For years Israel has justified its periodic carpet-bombing rampages in Gaza as its right to “self defense.” But that narrative is beginning to sound an awful lot like American police when they tell Black people to “stop resisting” as they kneel on their necks. It falls apart upon close inspection of the facts on the ground. Just as the case with the police, one cannot claim to have feared for one’s life if you are the one holding the gun and have your supposed attacker in handcuffs on the ground. Gaza and the Occupied West Bank and Jerusalem resemble the Bantustans of apartheid South Africa. They are captive populations in shackles, with no say in how they wish to be governed, constantly subject to arbitrary and violent punishment by the state of Israel.

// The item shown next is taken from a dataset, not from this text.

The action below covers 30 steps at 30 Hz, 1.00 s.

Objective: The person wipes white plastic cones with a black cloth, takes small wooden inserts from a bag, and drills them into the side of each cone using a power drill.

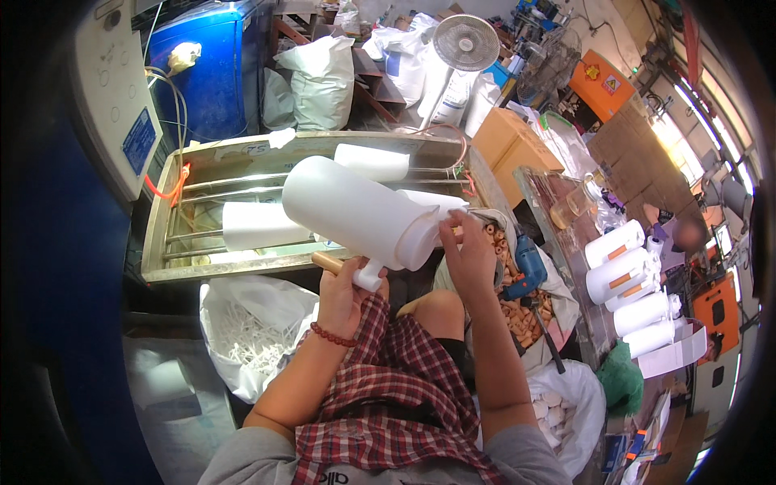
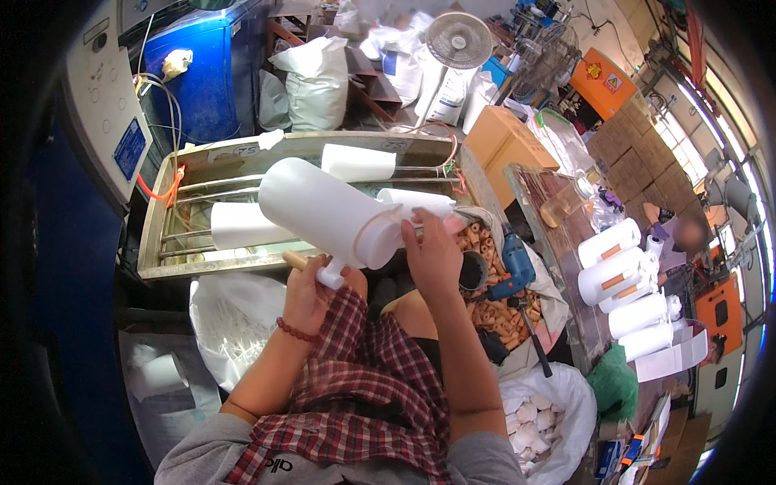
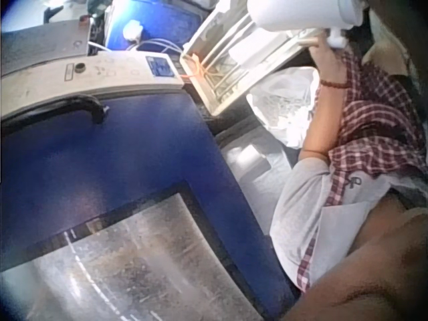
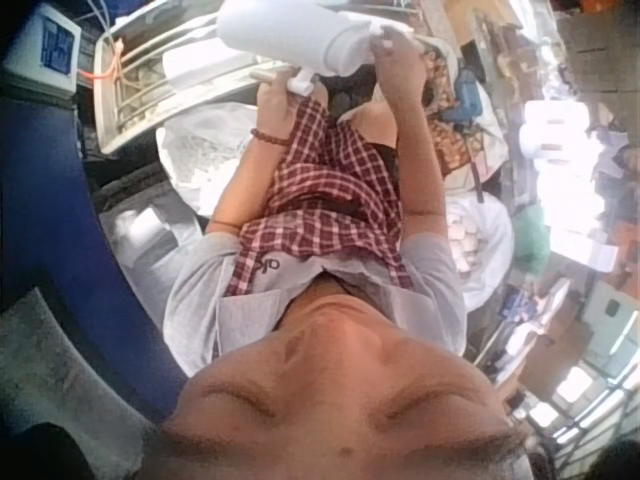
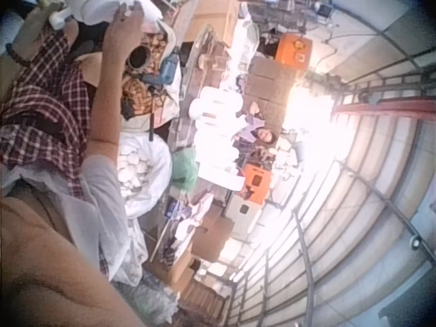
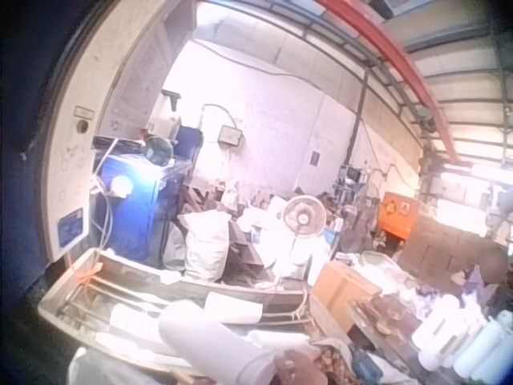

After Israel’s heavy bombardment of the captive population of Gaza last week, unprecedented mass protests have swept over the entire world. But make no mistake, Israel is wasting no time now with its public relations campaign. It realizes that its image as the Middle East’s “only democracy” has once again been shown for the farce it is with videos on social media showing Palestinian families being violently removed from their homes in Sheikh Jarrah to make way for Jewish settlers, many of whom were not even born there and come from the US or Russia.

These campaigns to sway international perception of Israel, known as hasbara, are nothing new and they are not unique to them either. Apartheid South Africa made many attempts to restore its image on the world stage as it violently oppressed its Black population. The infamous Sun City courted international celebrities to play in its one and only “integrated” enclave. And during segregation in the US the government routinely sent Black artists on international public relations tours to obscure the cruel reality of Jim Crow segregation and create an illusion of American inclusiveness.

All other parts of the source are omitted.